- **WHAT THE TASK ASKS**: From the line containing "Part of a corpus" down to the line containing "<point>658,149</point>" in the records below, reproduce every line exactly, ends included, and omit all others.

[Records contained in a dataset]
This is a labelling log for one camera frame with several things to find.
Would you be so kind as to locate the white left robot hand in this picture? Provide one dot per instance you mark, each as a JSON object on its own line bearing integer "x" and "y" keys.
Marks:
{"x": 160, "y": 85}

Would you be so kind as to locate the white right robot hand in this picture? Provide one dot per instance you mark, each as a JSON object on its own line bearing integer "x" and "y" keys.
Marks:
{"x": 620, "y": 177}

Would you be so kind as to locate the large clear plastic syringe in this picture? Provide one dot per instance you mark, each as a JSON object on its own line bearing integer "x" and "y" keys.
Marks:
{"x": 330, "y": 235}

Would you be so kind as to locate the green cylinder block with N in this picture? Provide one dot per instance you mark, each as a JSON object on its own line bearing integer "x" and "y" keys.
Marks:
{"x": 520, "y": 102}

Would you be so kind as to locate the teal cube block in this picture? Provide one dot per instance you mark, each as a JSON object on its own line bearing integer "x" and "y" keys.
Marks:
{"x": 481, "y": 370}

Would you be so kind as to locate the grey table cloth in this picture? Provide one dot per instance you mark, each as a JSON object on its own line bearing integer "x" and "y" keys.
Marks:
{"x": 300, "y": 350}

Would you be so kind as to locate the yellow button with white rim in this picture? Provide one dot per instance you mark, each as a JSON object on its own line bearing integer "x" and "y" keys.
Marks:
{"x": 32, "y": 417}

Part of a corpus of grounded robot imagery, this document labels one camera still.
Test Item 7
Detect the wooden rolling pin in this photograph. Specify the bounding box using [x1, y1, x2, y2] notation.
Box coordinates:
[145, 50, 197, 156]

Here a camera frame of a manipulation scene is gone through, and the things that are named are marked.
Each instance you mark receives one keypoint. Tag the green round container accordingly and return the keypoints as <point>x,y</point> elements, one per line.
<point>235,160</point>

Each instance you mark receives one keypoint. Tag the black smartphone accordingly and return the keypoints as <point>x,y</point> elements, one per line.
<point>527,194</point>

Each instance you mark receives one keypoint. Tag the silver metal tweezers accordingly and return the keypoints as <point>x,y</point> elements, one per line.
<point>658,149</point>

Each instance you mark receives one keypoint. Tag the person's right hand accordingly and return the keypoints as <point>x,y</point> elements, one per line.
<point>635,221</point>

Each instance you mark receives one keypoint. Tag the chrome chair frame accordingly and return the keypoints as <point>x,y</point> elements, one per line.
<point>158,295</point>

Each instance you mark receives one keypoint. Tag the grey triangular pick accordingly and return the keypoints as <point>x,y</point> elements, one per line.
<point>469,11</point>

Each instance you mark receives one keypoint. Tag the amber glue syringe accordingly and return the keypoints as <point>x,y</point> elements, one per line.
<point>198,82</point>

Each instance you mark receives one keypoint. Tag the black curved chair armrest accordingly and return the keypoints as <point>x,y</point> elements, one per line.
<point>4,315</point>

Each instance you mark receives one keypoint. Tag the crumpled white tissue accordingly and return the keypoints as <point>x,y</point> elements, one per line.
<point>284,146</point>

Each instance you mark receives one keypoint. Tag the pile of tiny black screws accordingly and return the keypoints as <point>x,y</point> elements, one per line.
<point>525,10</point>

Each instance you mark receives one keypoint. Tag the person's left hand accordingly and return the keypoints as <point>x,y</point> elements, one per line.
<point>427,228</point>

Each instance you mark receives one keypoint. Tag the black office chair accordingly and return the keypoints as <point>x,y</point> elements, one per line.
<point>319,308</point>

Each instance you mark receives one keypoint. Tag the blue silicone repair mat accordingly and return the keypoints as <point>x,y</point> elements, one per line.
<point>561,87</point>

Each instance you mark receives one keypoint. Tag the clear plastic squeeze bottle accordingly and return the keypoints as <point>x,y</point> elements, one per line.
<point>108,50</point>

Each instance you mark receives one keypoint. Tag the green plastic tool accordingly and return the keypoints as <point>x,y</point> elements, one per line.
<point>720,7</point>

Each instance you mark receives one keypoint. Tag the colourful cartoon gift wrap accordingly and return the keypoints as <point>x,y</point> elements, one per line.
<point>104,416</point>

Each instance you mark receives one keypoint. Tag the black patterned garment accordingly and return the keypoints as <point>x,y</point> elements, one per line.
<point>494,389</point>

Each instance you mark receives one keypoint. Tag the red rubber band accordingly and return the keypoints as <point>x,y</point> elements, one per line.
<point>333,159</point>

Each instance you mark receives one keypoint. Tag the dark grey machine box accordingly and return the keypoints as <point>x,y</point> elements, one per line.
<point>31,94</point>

- **OUTPUT OF THE EXERCISE**:
Part of a corpus of grounded robot imagery, this document labels one camera still.
Test Item 7
Detect the wooden rolling pin in this photograph. Specify the bounding box using [x1, y1, x2, y2] notation.
Box coordinates:
[145, 50, 197, 156]

Here a camera frame of a manipulation scene is gone through, and the things that are named are marked.
Each instance you mark receives one keypoint. Tag the green round container accordingly and return the keypoints as <point>x,y</point> elements, one per line.
<point>235,160</point>

Each instance you mark receives one keypoint. Tag the black smartphone accordingly and return the keypoints as <point>x,y</point> elements, one per line.
<point>527,194</point>

Each instance you mark receives one keypoint. Tag the silver metal tweezers accordingly and return the keypoints as <point>x,y</point> elements, one per line.
<point>658,149</point>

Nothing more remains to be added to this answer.